Biraz da Buradan Buyrun!
Büşra Nur Karaarslan
Amacım; ne feminist damarları kabarmış bir hindi gibi önüne geleni süsmek, ne de ciğerlerinize öfke tohumu salmaktır. Amacım kartları ters çevirip bir de bu açıdan bakmanızı sağlamaktır.
u yazı; geçenlerde canıma tak eden, “bu kadarına da pes” dediğim bir olay üzerine kaleme alınan, karşıt savlara meydan okuyan bir yazıdır. Sözlerimde hata ya da kusur varsa bütün sorumluluk nefsime, haklılık payı varsa Yazdırana aittir, böyle biline!
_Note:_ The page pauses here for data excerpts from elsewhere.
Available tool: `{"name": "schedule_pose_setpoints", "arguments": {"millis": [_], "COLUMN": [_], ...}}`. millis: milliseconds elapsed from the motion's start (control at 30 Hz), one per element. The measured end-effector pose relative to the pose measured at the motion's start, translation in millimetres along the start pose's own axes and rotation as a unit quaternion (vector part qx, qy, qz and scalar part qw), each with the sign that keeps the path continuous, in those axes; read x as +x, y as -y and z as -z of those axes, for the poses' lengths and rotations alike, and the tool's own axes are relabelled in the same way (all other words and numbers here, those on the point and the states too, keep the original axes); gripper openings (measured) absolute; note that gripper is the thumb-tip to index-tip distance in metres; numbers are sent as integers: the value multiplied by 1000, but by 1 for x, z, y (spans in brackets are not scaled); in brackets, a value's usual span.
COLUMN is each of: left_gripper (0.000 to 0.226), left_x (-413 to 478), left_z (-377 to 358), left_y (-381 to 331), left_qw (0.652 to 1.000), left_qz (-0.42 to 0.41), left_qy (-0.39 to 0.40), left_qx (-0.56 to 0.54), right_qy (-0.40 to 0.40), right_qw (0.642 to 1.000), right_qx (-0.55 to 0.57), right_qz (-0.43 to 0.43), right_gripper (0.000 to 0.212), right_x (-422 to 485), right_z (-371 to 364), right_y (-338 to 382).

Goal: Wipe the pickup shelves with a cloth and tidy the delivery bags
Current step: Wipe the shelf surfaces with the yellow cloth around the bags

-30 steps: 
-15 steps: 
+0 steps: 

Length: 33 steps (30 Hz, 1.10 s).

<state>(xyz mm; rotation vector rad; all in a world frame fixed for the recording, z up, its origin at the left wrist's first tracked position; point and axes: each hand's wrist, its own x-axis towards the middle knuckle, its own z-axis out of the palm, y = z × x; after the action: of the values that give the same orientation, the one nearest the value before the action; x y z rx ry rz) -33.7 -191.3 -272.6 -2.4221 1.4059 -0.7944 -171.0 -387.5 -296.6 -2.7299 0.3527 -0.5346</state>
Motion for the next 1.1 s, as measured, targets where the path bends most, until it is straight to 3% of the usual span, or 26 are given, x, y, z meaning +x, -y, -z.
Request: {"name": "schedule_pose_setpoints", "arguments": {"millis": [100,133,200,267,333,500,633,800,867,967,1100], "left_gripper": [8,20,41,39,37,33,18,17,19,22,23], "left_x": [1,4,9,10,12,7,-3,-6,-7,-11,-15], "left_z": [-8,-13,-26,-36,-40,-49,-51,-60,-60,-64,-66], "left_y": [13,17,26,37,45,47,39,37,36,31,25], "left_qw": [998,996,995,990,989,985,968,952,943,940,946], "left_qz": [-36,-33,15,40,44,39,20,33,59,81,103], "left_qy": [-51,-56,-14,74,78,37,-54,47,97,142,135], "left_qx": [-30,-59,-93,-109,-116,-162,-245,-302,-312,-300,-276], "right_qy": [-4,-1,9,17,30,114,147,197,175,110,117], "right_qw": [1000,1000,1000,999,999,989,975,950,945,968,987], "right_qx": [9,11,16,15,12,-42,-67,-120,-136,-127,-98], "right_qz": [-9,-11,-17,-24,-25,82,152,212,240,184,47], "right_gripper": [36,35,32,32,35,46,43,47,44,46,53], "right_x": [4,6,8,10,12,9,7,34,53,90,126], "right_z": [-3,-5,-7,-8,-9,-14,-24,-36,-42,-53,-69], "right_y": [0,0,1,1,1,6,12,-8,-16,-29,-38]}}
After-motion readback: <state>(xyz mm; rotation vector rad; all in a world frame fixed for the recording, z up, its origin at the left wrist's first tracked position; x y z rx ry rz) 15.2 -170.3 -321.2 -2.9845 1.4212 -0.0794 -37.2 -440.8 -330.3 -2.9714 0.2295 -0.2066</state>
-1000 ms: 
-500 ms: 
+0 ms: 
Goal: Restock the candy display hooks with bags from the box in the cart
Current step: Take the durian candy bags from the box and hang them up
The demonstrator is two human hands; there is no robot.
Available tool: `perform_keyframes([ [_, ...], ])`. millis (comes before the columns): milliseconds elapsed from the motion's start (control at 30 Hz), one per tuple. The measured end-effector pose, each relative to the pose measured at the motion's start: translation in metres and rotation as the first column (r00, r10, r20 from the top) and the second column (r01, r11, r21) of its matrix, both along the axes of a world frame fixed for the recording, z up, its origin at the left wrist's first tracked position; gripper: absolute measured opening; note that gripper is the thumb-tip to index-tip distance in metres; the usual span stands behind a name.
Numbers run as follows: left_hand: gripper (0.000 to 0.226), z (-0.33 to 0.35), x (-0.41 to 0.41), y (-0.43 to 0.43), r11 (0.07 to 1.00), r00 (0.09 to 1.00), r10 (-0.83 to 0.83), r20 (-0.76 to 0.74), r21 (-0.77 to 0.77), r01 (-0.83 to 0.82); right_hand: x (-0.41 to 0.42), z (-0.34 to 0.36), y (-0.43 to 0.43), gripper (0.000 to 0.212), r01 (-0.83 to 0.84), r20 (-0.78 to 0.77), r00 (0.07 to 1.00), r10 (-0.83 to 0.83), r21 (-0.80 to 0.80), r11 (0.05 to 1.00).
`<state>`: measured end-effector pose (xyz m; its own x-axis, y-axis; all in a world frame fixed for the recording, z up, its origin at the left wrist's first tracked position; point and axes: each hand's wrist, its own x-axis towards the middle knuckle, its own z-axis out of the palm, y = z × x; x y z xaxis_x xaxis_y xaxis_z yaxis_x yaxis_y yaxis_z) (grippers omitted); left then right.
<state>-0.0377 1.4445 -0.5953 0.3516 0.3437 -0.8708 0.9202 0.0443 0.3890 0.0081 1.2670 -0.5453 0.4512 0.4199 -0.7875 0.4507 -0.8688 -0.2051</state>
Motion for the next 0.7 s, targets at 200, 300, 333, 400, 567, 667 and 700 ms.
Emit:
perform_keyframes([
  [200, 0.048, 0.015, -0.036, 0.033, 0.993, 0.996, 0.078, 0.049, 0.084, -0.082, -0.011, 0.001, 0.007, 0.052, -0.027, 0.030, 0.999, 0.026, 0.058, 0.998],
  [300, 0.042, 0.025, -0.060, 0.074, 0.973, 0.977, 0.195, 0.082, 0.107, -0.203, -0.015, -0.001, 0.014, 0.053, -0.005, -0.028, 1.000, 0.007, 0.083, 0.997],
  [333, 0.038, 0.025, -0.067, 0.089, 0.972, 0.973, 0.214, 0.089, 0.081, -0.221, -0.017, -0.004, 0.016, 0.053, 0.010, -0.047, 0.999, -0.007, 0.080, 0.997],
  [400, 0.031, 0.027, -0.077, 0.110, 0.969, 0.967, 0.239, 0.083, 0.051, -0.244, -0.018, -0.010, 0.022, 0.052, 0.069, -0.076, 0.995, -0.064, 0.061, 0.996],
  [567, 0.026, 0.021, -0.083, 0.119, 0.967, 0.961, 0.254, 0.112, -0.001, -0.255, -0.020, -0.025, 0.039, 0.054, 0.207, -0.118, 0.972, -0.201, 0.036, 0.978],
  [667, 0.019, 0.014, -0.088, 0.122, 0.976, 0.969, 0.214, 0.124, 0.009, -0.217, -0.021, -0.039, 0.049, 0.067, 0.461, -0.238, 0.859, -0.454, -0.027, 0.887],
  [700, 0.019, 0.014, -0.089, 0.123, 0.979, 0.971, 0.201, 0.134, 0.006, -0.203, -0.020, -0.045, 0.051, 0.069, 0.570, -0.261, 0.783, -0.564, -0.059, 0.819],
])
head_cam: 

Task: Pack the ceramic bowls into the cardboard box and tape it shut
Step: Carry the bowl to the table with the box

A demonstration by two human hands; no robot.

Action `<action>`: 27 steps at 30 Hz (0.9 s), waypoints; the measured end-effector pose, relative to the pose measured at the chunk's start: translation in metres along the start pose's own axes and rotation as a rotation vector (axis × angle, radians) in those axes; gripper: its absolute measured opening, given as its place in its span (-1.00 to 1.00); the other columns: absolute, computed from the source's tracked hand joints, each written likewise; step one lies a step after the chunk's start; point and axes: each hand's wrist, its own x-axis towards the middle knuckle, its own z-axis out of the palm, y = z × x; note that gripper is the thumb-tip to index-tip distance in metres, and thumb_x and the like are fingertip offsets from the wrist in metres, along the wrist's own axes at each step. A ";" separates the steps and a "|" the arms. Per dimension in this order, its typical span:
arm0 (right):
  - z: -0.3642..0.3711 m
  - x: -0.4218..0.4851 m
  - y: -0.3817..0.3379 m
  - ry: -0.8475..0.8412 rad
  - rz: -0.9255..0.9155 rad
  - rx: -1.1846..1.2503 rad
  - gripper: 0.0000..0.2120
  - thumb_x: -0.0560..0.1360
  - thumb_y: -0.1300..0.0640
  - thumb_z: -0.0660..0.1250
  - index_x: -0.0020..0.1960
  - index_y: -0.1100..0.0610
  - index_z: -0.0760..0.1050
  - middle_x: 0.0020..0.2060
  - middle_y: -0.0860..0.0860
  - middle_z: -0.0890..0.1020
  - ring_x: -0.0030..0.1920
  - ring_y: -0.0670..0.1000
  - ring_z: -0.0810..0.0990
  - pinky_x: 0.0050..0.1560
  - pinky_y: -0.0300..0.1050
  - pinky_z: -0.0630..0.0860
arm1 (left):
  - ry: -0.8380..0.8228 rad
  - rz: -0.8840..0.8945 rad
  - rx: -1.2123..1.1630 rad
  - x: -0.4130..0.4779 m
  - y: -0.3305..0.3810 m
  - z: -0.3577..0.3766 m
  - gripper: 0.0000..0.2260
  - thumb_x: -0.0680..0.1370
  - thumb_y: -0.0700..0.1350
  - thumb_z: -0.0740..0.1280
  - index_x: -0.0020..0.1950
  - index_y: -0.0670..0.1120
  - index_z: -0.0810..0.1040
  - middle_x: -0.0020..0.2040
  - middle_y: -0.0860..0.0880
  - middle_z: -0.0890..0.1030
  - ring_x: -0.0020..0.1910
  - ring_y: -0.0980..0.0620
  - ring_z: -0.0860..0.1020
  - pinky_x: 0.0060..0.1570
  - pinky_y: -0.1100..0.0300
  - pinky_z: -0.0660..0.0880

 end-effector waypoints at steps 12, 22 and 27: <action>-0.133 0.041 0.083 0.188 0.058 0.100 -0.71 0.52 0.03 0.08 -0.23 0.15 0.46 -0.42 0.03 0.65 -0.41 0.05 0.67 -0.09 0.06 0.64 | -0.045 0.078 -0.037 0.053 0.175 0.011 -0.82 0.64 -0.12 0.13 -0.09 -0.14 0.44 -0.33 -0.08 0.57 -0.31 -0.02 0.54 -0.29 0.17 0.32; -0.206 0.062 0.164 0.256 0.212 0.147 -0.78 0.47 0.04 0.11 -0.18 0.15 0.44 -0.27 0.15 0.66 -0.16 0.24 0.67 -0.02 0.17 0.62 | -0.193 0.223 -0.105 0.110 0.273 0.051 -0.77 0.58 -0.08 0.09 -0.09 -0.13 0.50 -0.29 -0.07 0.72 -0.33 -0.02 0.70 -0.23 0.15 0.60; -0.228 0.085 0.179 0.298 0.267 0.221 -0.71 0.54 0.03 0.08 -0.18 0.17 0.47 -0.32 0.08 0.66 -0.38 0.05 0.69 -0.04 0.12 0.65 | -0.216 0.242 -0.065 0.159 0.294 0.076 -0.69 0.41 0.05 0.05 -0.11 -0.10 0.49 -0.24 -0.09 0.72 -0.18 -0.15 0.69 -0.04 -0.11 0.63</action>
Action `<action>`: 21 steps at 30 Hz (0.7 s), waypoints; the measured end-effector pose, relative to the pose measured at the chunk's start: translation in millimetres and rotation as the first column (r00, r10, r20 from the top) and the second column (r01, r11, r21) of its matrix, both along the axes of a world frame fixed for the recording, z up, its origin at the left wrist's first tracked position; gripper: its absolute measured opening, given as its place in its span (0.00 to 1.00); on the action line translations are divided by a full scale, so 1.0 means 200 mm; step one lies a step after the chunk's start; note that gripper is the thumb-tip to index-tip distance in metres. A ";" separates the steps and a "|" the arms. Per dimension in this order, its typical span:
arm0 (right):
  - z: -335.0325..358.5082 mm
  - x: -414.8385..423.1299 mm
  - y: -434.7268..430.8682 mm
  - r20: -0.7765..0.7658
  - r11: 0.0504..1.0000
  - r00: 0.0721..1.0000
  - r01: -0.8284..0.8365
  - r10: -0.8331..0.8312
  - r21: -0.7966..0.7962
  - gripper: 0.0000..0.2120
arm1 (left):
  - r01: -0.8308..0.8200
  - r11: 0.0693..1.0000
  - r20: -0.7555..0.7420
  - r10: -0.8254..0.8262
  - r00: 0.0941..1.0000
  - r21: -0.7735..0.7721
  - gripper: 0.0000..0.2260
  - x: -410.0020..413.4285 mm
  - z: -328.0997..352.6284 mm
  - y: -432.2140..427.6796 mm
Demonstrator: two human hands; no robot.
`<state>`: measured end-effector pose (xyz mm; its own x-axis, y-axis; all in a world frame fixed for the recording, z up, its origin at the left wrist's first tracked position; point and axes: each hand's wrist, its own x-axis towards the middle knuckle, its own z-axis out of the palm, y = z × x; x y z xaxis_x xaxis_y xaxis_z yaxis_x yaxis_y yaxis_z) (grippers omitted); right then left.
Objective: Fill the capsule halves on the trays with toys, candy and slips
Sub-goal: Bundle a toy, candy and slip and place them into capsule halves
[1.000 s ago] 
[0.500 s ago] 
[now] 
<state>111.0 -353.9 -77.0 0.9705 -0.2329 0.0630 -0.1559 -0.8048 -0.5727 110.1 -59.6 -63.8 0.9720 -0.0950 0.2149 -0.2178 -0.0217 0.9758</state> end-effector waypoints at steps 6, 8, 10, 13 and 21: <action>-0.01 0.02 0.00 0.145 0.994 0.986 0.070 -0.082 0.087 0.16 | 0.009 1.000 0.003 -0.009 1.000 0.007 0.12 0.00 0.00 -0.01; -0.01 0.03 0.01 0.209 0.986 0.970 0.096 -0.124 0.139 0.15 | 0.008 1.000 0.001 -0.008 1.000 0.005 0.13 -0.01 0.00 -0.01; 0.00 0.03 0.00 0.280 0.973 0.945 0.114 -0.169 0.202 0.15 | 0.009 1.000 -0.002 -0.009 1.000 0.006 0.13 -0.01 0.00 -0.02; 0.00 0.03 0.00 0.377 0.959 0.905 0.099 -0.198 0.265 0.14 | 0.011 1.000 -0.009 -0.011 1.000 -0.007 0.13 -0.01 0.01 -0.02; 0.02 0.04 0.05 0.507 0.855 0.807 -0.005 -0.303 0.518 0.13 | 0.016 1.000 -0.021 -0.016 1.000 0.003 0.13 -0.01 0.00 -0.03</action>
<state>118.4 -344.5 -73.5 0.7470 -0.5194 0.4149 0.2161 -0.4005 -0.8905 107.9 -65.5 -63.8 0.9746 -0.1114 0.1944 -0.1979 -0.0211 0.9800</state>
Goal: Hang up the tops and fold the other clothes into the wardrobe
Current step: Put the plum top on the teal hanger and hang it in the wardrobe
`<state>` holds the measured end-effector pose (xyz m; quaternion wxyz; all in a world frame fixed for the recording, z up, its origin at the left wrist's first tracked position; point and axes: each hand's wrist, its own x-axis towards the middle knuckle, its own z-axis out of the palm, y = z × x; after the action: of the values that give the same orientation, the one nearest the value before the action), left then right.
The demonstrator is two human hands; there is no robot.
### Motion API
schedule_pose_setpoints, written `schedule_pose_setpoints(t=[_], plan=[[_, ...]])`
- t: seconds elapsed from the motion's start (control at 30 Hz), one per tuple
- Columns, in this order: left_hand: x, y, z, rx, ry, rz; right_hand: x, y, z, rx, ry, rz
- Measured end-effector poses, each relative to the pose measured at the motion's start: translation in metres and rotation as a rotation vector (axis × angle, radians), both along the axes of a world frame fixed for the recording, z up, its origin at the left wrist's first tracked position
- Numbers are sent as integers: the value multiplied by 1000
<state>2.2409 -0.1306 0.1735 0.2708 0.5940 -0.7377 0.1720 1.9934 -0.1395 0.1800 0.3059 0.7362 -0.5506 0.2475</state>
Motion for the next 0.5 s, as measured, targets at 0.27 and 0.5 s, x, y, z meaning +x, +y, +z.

“Ağzı olan konuşuyor ağabey, bu ülkede!”; “insanların ağzı torba değil ki büzesin”, “iğneyi kendine çuvaldızı başkasına batır” ATAsözlerimizin haklılıkları üzerine konuşmayalım şimdi. Bir değişiklik yapalım; hadi konumuz “tesettür” olsun.
Bugüne kadar coğrafyamızda, bayanların tesettürü üzerine yazılmamış kitap, söylenmemiş söz kalmadı denebilir ve tuhaftır ki bu yazıların altındaki süslü imzaların sahipleri çoğunlukla erkekler ülkesindendir… Birçok yazar; haklılık payı %99’a varan yazılar kaleme almış, yazıp çizmişler; hak vererek okumuşuzdur biz okuyucular da. Lâkin bugün kütüphanemi karıştırırken; bir kitap düştü elime. Üzerine yazılmış bir not beni eskilere götürdü: “Bundan sonra bu kitapları erkekler değil de ismi müjdelemek olan Büşra’lar yazmalı” diye not düşmüş bir eski dost. Susmayı ar saydım bu konu üzerine. “Konuda bir farklılık olsun da notu tersten okuyayım, ne bayanlara ait tesettüre ne de bir bayanın tesettürü ile ilgili farziyetlerine değinmeye dair olmasın yazacaklarım” dedim, aldım elime kalemi.
“Derdiniz derdimizdir” diyen, fi tarihlerinde sükût oruçları tutamayıp da bizimle birlikte, meydanlarda, canhıraş “örtünüz, iman sancağımızdır” diyerek döne döne savaşan erkeklere ne olduğunun sorgusu suali içindeyim ben şimdilerde. Ellerinde kalemleri ile ya da teknolojiye ayak uydurmuş, onunla dans tutturmuş şık klavyeli mücahidler, “tesettürlü bayanlar neden bu hâle geldi, allı pullu boncuklar, bonibon şeker ceketler, dar kıyafetler, hörgüç topuzlar, okkalı vakkolu eşarplar, ah ne oluyor hanımlarımıza” diye bağrışıp duran ağabeyler, kardeşler… Sözlerinizin hepsi doğrudur. Gözüm kapalı “amenna ve sadakna” der; iman ederim sözleriniz üzerine. Amacım; ne feminist damarları kabarmış bir hindi gibi önüne geleni süsmek, ne de ciğerlerinize öfke tohumu salmaktır. Amacım kartları ters çevirip bir de bu açıdan bakmanızı sağlamaktır.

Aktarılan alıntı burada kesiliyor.